Logging & alerting readiness
Purpose: Verify a release is observable before it ships: the questions you must be able to answer at 3am.
Who this page is for
| Audience | Why it matters to you |
|---|---|
| All engineers | You build it, you make it observable |
| Ops engineers | Consumers of the answers |
The 3am test
For each new feature, the on-call engineer (who didn't build it) must be able to answer from dashboards/logs alone:
| Question | Requires |
|---|---|
| Is it working right now? | Health check / synthetic probe / rate metric |
| When did it break? | Time-series of its success/error rate |
| What exactly failed? | Correlated, levelled logs with context (IDs not payloads) |
| Who is affected? | Scope signal (all pages? one integration? one publisher?) |
| How do I stop the bleeding? | Runbook entry: fallback/flag/flush/rollback |
If any cell is empty, the feature isn't done.
Release-time checklist
- [ ] New integrations emit success/failure/latency metrics (or at minimum structured log lines a monitor parses)
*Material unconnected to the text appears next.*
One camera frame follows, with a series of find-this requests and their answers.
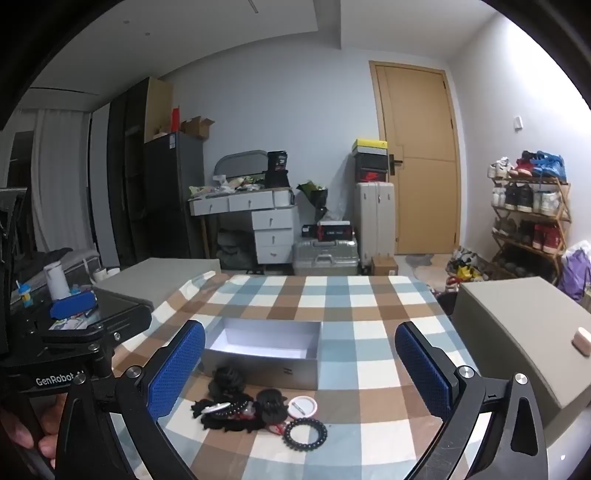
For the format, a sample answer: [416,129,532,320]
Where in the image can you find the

- [ ] New Sling Health Checks tagged and visible at /system/health (monitoring endpoints)
- [ ] Log levels correct for prod (your packages at info/warn; debug config ready to enable, not enabled)
- [ ] Alerts defined WITH thresholds and routed (an unrouted alert is a diary entry)
- [ ] Dashboards updated — the release's key metric visible next to platform basics
- [ ] Runbook entry per new failure mode: symptom → check → action
- [ ] Correlation IDs propagate through new outbound calls
Alert quality bar
Every alert must be actionable (a human does something), urgent (or it's a ticket, not an alert), and documented (runbook link in the alert text). Alert fatigue is a security and reliability incident in slow motion — prune relentlessly. Deeper practice: Monitoring & alerting.